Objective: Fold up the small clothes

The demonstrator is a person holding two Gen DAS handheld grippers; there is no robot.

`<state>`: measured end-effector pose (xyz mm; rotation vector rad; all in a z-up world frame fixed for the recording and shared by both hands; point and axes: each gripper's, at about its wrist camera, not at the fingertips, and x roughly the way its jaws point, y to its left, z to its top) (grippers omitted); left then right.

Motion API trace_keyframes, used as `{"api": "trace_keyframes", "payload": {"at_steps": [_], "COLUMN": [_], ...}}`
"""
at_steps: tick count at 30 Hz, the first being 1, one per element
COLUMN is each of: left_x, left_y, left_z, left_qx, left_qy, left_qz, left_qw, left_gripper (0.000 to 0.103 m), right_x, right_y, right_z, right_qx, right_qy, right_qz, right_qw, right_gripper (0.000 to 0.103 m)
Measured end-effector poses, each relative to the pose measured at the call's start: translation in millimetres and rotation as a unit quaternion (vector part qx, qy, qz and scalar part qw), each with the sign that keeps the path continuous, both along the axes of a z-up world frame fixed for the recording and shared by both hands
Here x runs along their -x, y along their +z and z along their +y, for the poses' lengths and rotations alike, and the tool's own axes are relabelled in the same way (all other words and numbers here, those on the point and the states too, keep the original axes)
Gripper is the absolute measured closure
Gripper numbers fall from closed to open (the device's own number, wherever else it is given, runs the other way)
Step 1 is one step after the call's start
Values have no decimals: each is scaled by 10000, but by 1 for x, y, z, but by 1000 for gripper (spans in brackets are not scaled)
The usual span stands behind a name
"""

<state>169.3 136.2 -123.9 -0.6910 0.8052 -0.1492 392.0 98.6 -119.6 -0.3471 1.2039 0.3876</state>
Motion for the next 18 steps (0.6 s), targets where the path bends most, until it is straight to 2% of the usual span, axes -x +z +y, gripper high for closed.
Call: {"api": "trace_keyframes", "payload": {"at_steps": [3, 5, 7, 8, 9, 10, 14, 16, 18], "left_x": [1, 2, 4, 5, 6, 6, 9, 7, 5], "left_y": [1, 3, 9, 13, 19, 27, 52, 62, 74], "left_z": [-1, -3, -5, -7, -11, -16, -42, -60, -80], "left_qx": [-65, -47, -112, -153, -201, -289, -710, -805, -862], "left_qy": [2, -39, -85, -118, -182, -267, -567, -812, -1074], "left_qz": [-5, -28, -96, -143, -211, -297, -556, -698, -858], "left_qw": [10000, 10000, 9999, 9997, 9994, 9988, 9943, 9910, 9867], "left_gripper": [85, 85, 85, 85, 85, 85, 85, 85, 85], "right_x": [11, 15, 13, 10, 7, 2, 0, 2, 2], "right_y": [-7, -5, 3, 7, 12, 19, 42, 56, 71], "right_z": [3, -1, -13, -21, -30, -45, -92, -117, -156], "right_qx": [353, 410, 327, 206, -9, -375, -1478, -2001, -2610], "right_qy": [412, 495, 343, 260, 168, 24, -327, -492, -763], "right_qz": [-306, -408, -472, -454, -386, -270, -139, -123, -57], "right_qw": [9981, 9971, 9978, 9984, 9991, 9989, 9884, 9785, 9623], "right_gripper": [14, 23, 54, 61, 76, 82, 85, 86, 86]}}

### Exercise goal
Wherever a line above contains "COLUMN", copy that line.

### Solution for this problem
Motion API trace_keyframes, used as `{"api": "trace_keyframes", "payload": {"at_steps": [_], "COLUMN": [_], ...}}`
COLUMN is each of: left_x, left_y, left_z, left_qx, left_qy, left_qz, left_qw, left_gripper (0.000 to 0.103 m), right_x, right_y, right_z, right_qx, right_qy, right_qz, right_qw, right_gripper (0.000 to 0.103 m)

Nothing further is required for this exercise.